Hyperglycemia: Assess fasting serum glucose prior to starting ALUNBRIG and regularly during treatment. If not adequately controlled with optimal medical management, withhold ALUNBRIG, then consider dose reduction or permanently discontinue, based on severity.
Embryo-Fetal Toxicity: Can cause fetal harm. Advise females of reproductive potential of the potential risk to a fetus and to use a non-hormonal method of effective contraception.
The most common adverse reactions (≥25%) with ALUNBRIG were nausea, diarrhea, fatigue, cough, and headache.

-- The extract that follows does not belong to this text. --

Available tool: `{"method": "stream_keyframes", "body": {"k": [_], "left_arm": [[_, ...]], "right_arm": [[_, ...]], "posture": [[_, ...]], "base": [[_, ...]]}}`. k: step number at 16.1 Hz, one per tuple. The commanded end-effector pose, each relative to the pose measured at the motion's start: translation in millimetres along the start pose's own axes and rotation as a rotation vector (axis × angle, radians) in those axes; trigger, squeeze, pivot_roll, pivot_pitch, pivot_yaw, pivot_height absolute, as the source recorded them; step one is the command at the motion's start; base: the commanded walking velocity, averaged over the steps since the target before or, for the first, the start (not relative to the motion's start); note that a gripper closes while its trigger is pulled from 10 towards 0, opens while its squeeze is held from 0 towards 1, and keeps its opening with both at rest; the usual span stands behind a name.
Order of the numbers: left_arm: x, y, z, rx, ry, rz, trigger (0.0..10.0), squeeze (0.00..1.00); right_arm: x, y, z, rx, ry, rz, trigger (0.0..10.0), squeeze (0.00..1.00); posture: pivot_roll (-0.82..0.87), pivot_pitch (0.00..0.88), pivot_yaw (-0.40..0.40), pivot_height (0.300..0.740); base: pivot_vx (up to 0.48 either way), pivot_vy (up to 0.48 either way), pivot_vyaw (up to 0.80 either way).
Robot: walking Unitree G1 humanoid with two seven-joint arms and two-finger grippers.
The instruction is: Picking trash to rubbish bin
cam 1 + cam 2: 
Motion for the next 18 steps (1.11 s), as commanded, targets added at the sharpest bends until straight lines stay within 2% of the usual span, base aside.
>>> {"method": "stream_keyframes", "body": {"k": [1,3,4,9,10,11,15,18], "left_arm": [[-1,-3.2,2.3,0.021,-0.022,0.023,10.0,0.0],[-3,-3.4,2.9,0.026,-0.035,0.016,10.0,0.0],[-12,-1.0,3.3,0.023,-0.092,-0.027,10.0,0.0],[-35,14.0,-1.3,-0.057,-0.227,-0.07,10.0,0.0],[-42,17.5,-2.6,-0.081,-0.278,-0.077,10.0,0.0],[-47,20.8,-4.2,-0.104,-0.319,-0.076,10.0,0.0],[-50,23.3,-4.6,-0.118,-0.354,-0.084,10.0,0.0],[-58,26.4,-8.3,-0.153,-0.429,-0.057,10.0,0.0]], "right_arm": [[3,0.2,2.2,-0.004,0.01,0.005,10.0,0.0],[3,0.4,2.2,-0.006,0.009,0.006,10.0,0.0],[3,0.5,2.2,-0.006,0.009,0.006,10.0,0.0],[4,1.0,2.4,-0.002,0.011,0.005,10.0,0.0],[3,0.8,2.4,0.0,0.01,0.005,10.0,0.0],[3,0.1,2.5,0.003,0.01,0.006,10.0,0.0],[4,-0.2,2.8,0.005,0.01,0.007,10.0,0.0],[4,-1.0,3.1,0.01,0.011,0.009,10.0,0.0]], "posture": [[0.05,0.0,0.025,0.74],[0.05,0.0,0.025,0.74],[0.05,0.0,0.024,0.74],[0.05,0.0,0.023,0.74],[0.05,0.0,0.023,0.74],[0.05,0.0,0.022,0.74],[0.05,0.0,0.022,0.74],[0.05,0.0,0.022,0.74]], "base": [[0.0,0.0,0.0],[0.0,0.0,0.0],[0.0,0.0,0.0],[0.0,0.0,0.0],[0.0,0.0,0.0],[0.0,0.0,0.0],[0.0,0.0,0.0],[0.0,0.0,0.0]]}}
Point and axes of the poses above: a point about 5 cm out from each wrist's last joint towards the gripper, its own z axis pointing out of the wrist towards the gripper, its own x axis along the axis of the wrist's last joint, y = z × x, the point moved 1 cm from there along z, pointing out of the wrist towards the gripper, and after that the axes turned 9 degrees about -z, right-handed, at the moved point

To report SUSPECTED ADVERSE REACTIONS, contact ARIAD Pharmaceuticals, Inc. at 1-844-217-6468 or www.alunbrig.com or FDA at 1-800-FDA-1088 or www.fda.gov/medwatch.
CYP3A Inhibitors: Avoid concomitant use of ALUNBRIG with strong CYP3A inhibitors. If concomitant use of a strong CYP3A inhibitor is unavoidable, reduce the dose of ALUNBRIG.
CYP3A Inducers: Avoid concomitant use of ALUNBRIG with strong CYP3A inducers.
CYP3A Substrates: Hormonal contraceptives may be ineffective due to decreased exposure.
USE IN SPECIFIC POPULATIONS
Lactation: Advise not to breastfeed.
HOW SUPPLIED/STORAGE AND HANDLING
30 mg tablets: round, white to off-white film-coated tablet with "U3" debossed on one side and plain on the other side; available in:
Bottles of 21 tablets NDC 76189-113-21
Bottles of 180 tablets NDC 76189-113-18
90 mg tablets: oval, white to off-white film-coated tablet with "U7" debossed on one side and plain on the other side; available in:
Bottles of 7 tablets NDC 76189-119-07
Bottles of 30 tablets NDC 76189-119-30
Store at controlled room temperature 20°C to 25°C (68°F to 77°F); excursion permitted between 15°C to 30°C (59°F to 86°F) (see USP).